Figure 45 The Integrated, Unified and Federated approach Architectural approaches: the method of reaching agreement on the external business process model. The interoperability approach at the external business process level is further reflected to the requirements for enactment and communication infrastructure too. Integrated systems require integration solutions at all layers; the infrastructure use same technical, semantic, and pragmatic solutions in all enterprises. The unified approaches are currently the topical ones: the shared process model is implemented over a heterogenous platform using differing transformations like in MDA. The federated approach minimize the needs of shared solutions at the implementation and execution infrastructure level.

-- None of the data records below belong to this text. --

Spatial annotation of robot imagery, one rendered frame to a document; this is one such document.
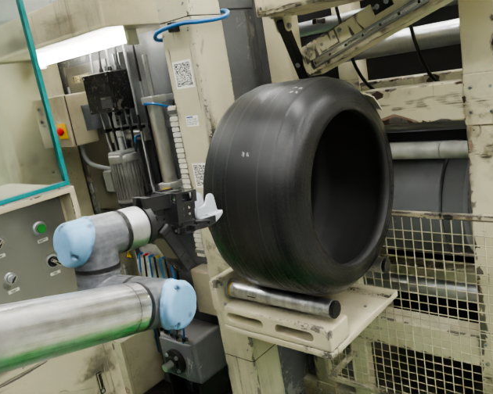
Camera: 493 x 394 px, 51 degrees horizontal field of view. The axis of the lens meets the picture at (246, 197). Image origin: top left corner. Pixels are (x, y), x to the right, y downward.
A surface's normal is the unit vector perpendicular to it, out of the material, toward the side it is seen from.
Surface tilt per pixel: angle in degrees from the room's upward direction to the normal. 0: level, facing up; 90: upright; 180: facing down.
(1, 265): 90
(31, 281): 90
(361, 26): 90
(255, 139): 52
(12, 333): 73
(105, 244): 89
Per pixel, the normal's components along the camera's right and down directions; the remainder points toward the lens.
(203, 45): 0.75, 0.03
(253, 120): -0.55, -0.51
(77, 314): 0.77, -0.44
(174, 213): -0.65, 0.17
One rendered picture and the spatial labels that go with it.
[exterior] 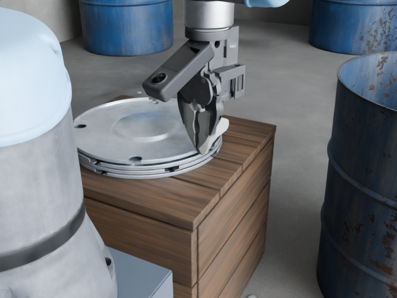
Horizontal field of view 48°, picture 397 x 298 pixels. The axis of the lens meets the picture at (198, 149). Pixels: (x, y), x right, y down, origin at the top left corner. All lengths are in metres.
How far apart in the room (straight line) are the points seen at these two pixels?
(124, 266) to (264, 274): 0.68
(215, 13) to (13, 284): 0.46
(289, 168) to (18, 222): 1.26
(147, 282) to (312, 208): 0.95
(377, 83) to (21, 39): 0.88
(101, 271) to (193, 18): 0.41
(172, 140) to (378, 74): 0.49
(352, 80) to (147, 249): 0.56
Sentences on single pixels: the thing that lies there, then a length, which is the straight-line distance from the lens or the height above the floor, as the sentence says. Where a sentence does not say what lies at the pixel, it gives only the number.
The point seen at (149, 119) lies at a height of 0.38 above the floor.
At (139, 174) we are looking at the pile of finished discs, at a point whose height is 0.35.
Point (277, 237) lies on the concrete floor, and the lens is 1.19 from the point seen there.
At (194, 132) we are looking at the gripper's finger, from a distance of 0.73.
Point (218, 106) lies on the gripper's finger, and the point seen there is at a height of 0.48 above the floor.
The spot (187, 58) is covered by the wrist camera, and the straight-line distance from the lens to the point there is 0.66.
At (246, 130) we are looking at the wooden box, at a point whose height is 0.35.
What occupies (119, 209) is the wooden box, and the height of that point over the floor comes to 0.33.
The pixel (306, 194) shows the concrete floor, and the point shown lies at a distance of 1.37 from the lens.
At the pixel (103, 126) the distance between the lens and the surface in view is 0.88.
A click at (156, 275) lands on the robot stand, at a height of 0.45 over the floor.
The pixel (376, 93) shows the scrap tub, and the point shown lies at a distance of 1.07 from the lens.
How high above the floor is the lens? 0.74
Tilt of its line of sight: 28 degrees down
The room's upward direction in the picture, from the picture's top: straight up
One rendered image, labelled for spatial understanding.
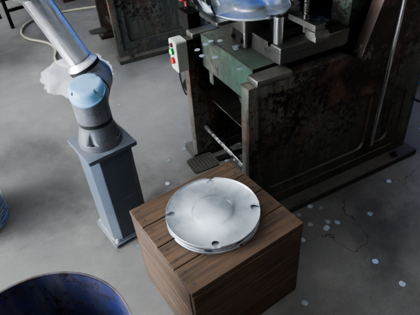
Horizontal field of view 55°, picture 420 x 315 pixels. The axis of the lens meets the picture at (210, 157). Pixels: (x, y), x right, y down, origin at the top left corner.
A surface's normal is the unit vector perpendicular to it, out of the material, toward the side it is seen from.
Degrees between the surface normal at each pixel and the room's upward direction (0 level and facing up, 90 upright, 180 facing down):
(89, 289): 88
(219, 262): 0
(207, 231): 0
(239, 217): 0
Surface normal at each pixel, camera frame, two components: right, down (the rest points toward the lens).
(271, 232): -0.07, -0.77
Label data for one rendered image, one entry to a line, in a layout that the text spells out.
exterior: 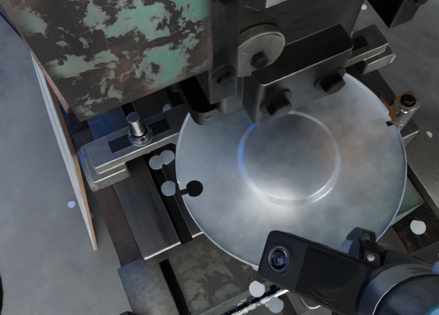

However, these approaches require additional high-level services to ensure process-aware interoperability at all. The benefits of contract-based solutions lie in the loose coupling of services, which in turn is necessary for autonomy preservation. The contracts involved need to include agreement on information flows, abstract processing, business rules agreed on, and make room for exceptional or emerging behaviour. Both agent-bases solutions and open service market systems are suitable examples of federated approaches (example projects, see [Fischer et al., 2001][Camarinha-Matos, 2003]. Infrastructure support for both kinds of solutions are introduced in Part 3 of this document.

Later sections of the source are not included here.